Plesac is one of the two Cleveland Indians pitchers who broke MLB’s COVID-19 protocols by going out with friends until the late hours of the night, after a 10 p.m. team curfew. His lame attempt at a social media “justification” fell flat, especially with Indians manager Terry Francona’s son.
“A few days ago I said that Zach Plesac should sit in timeout and shut the f–k up until he can demonstrate he isn’t an oxygen thief,” Nick Francona wrote on Twitter. “That still stands.”
Nick, 35, is a former assistant director of player development for the Los Angeles Dodgers.
The obvious irony is Plesac tried to explain how he cares about the safety of others, as he taped a six-minute video while driving a car, with his eyes constantly darting from the road to the camera and only one hand on the steering wheel. His message came from a distorted reality, too.
“The media is really terrible and they do some evil things to create stories,” Plesac said. “Truthfully, I’m disgusted with the way the media has handled this whole situation surrounding our team.”
Plesac maintains he was within the CDC-recommended guidelines for Ohio because there were only eight in the group.

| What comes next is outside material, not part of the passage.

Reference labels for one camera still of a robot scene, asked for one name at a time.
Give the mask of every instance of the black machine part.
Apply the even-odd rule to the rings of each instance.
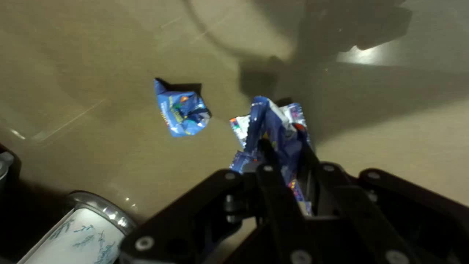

“Not justifying what we did because we left the hotel and according to new rules we weren’t supposed to leave,” Plesac said. “According to CDC and these guidelines with corona, we were practicing safe practices in a small group with people who we know have been tested. … We’ve clearly been exposed as being bad teammates, bad people, and dragged across the mud. It’s hard to sit here and watch how things shuffle out and people not knowing the truth.”
How do Indians teammates feel about Plesac, and his fellow rules-breaker Mike Clevinger, who actually flew on the team plane before his actions were discovered?
“They hurt us bad,” said pitcher Adam Plutko, a MLB Players’ Association representative. “They lied to us.”